Die letzten fünf oder sechs Stunden hat sie die Augen nicht mehr aufgemacht und die Atmung wurde immer schwerer, immer schwerer. Die Ärzte haben ihr noch mal ein entspannendes Mittel gegeben, damit sie keine Angst empfindet und ich denke auch, dass es ganz gut gewirkt hat. Es war nicht dramatisch. Zeitweise haben wir uns normal unterhalten und es war fast, als würde sie einfach schlafen. Für uns war es dann natürlich schlimm, als der Atem ganz stehen blieb, aber für sie glaube ich nicht mehr. Ich hoffe, sie hat irgendwie noch gemerkt bzw. gewusst, dass wir alle um sie rum sind.
So, jetzt hab ich aber ganz schön lang geschrieben.. Du kannst gerne alles fragen, was Du wissen willst. Danke noch mal, dass Du mich persönlich angeschrieben hast, das hat mich sehr gefreut!
Ach, doch noch was:
Ich glaube nicht, dass wir jemals vergessen werden, wie unsere Mamas ausgesehen haben - da gibt es ja auch Fotos. Die Stimme und der Geruch verblassen schon eher, denke ich mal. Ich hab am Mittwoch Morgens (Mamas Todestag) den "Fehler" gemacht, als ich kurz allein im Haus meiner Eltern war, in Mamas Zimmer zu gehen und den Kleiderschrank aufzumachen. Da hätte ich am liebsten losgeschrien: "Du darfst nicht gehen!!!" und mich in den Schrank gesetzt und die Tür hinter mir zugemacht. Gottseidank ging dann unten die Tür und mein Bruder kam.
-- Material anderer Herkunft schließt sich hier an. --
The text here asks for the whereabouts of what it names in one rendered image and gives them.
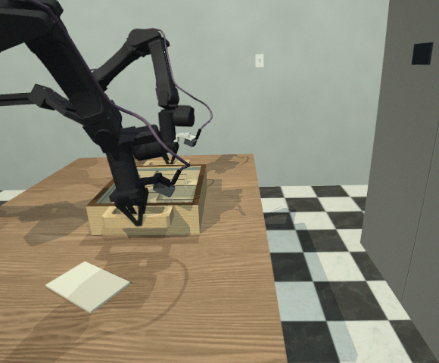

Ganz liebe Grüße an alle Mitlesenden und ich hoffe, dass wir alle lernen, damit zu leben.
Marita
P.S.
wegen des Alters - Ich schätze mal, mit 31 fühlt man sich wieder jünger.. das ist nur der Schock, wenn plötzlich ne drei davor ist, hab ich erst seit ein paar Monaten ;-)
P.P.S. @vanitas
Ich glaube eigentlich auch nicht unbedingt an ein Leben nach dem Tod. Aber es ist sooo tröstlich, an irgendeine Form des Weiterlebens zu glauben, dass ich es einfach versuchen will.